[SERVER-8076] Increased tolerance around network connectivity issues on initial sync Created: 04/Jan/13 Updated: 06/Dec/22 Resolved: 23/Nov/16 |
|
| Status: | Closed |
| Project: | Core Server |
| Component/s: | Replication |
| Affects Version/s: | None |
| Fix Version/s: | None |
| Type: | Improvement | Priority: | Major - P3 |
| Reporter: | Mark porter | Assignee: | Backlog - Replication Team |
| Resolution: | Done | Votes: | 8 |
| Labels: | sync | ||
| Remaining Estimate: | Not Specified | ||
| Time Spent: | Not Specified | ||
| Original Estimate: | Not Specified | ||
| Issue Links: |
|
||||||||||||||||||||||||
| Assigned Teams: |
Replication
|
||||||||||||||||||||||||
| Participants: | |||||||||||||||||||||||||
| Description |
|
Investigate making initial sync more tolerant regarding network connectivity issues on the sync, i.e. investigate the possibility of a fresh TCP connection to resume the sync as opposed to going back to the start.

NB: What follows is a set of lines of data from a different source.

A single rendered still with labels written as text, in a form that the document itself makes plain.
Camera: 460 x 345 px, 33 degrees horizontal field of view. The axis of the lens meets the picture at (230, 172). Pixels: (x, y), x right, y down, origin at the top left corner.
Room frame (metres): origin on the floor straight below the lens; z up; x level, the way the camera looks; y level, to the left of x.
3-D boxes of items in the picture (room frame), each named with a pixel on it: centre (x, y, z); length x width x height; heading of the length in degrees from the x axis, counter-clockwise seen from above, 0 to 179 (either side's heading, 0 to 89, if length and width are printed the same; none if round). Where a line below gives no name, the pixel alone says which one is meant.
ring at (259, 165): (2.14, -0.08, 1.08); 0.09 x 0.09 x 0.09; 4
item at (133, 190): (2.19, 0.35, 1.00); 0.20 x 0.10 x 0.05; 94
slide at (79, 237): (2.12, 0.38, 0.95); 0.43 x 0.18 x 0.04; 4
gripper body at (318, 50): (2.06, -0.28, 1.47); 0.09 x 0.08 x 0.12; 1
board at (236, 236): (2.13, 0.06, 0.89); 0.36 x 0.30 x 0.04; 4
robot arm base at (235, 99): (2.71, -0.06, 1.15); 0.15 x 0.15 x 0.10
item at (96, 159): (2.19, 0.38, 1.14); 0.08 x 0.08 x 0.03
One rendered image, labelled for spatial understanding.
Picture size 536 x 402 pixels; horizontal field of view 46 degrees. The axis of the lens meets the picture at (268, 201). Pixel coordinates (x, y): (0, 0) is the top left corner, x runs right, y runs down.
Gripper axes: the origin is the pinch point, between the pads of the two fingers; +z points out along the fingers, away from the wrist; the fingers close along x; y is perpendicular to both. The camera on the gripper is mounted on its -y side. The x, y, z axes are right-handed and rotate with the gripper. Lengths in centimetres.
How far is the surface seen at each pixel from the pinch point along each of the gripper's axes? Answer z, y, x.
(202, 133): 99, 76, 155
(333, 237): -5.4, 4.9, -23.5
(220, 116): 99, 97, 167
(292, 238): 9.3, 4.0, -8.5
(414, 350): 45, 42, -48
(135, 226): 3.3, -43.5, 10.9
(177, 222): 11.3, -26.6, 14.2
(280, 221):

There are three distinct areas that would have to handle this better: the one they ran into (querying the primary for its latest optime), cloning, and connecting to fetch missing documents (as in their linked ticket). One could also argue that it should be more flexible about changing initial sync targets mid-stream, however, that may be more difficult. |
| Comments |
| Comment by Spencer Brody (Inactive) [ 23/Nov/16 ] |
|
Handling of transient network errors was improved as part of the initial sync rewrite that went into 3.4 |
| Comment by Pieter Jordaan [ 23/Aug/15 ] |
|
This is a huge frustration. Trying to replicate two 3.0.5 servers with +- 20 million documents and it keeps failing silently. Resume initial sync would be a great feature. I now have to manually sync with snapshots. |